Exactly as they appear below, repeat the lines from the one with "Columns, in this" through the one with "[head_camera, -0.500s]", and no others.

═══ Supplied data

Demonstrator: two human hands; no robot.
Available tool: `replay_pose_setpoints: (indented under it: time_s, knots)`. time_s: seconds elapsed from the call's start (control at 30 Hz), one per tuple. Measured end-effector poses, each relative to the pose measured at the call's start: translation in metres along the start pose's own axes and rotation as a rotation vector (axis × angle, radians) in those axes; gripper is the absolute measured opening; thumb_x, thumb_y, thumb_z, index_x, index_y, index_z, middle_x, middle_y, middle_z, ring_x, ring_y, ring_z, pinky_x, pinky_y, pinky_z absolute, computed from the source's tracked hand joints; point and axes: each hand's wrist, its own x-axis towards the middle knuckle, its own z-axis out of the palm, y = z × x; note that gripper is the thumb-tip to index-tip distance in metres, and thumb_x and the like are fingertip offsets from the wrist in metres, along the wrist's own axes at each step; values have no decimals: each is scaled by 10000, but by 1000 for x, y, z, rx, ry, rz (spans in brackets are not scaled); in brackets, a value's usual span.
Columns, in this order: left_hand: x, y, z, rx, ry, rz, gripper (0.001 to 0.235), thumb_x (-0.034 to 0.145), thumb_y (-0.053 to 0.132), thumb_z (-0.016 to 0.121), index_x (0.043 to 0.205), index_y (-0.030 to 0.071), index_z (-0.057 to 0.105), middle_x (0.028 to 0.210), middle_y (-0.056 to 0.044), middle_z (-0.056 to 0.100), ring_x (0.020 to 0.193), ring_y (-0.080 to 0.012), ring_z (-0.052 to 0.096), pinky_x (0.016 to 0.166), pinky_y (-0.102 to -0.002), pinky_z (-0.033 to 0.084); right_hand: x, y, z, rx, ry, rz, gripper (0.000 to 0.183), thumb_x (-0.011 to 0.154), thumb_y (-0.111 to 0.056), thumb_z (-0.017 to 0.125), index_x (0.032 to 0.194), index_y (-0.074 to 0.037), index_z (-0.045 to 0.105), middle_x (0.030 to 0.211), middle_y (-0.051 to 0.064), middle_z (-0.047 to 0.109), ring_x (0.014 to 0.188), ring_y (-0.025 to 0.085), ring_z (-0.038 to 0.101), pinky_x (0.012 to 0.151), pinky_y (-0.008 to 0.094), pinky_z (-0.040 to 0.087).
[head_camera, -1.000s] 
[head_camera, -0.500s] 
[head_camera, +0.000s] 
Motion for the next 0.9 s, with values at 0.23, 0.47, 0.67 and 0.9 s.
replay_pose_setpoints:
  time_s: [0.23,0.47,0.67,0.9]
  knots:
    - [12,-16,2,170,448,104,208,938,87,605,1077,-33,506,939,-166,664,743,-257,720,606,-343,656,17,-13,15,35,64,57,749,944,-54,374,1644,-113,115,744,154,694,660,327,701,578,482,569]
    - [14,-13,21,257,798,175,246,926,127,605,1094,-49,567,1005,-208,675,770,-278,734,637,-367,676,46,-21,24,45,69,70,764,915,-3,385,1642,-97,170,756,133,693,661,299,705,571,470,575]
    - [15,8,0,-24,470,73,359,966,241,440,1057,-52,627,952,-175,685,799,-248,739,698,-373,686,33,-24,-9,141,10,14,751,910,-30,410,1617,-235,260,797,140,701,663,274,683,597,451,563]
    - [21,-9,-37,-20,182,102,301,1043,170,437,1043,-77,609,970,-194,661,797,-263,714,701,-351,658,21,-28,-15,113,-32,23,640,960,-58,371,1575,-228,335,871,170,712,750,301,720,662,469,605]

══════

*Solved problem*.
Columns, in this order: left_hand: x, y, z, rx, ry, rz, gripper (0.001 to 0.235), thumb_x (-0.034 to 0.145), thumb_y (-0.053 to 0.132), thumb_z (-0.016 to 0.121), index_x (0.043 to 0.205), index_y (-0.030 to 0.071), index_z (-0.057 to 0.105), middle_x (0.028 to 0.210), middle_y (-0.056 to 0.044), middle_z (-0.056 to 0.100), ring_x (0.020 to 0.193), ring_y (-0.080 to 0.012), ring_z (-0.052 to 0.096), pinky_x (0.016 to 0.166), pinky_y (-0.102 to -0.002), pinky_z (-0.033 to 0.084); right_hand: x, y, z, rx, ry, rz, gripper (0.000 to 0.183), thumb_x (-0.011 to 0.154), thumb_y (-0.111 to 0.056), thumb_z (-0.017 to 0.125), index_x (0.032 to 0.194), index_y (-0.074 to 0.037), index_z (-0.045 to 0.105), middle_x (0.030 to 0.211), middle_y (-0.051 to 0.064), middle_z (-0.047 to 0.109), ring_x (0.014 to 0.188), ring_y (-0.025 to 0.085), ring_z (-0.038 to 0.101), pinky_x (0.012 to 0.151), pinky_y (-0.008 to 0.094), pinky_z (-0.040 to 0.087).
[head_camera, -1.000s] 
[head_camera, -0.500s] 

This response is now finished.